Trump feels compelled to turn to legislation because the more direct, unilateral route he has first attempted—an executive order—is rife with legal problems. One court has already issued a permanent injunction against implementation of one provision of that order that seeks to impose a new “proof of citizenship” requirement. More generally, the court stressed that “the Constitution… leave[s] election regulation solely to the States and to Congress.” Trump previously pledged that another executive order, by which mail balloting and machine voting would both be ended, would be forthcoming shortly, and he may still issue it. But his lawyers would have advised him, one assumes, that his prospects of making his desired changes by executive fiat are slim. A legislative fix is cleanest and, depending on how the changes are crafted, stands a better change of withstanding legal challenges.
The filibuster rules have been challenged and amended in a number of its applications. It no longer operates to require a supermajority to approve executive branch and federal judicial nominations, including nominations to the Supreme Court. It remains in place only for legislation. In arguing for doing away completely with the filibuster, Trump has chosen to highlight the path it would open for one party to change the rules for voting in federal elections. The reasons he has given for taking down the filibuster only served to underscore its role as a check in the case of election law reform against recurring cycles of hyper-partisan, winner-take-all politics. As presidents have no constitutional election rule-making authority, it should not be overly easy for them, in our system of separated parties, not powers, to work their will through his allies in the legislature.

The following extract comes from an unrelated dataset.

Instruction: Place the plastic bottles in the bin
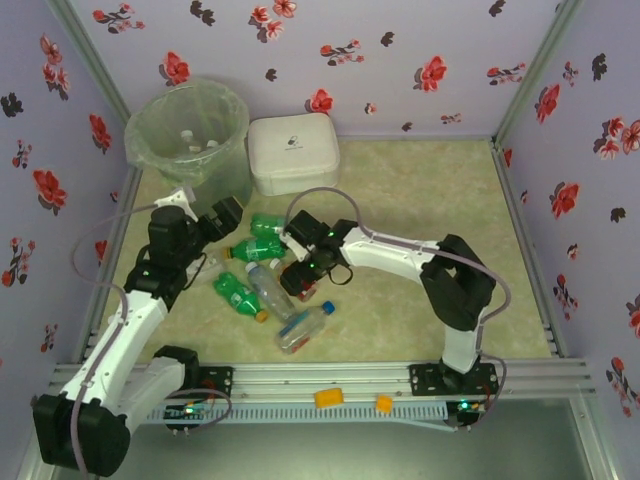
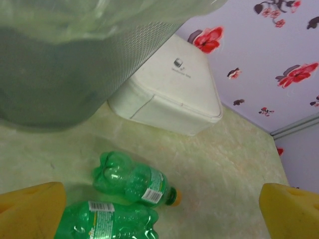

It seems that both parties should be able to agree on that, and as recently as 2021, when the Republican filibuster blocked passage of H.R. 1, the Republicans were very much on the record on this issue. No doubt some Republicans will now argue, as Trump did in his remarks the day after the election, that Democrats will readily get rid of the filibusters when they return to power, if they deem this step to be in their interest. It is always easy for one party to make this claim against the other. But, in considering whether to go down this path, Republicans now under this pressure from Trump must ask themselves whether this is a sound prediction or simply a rationalization. And if the latter, where this will all end.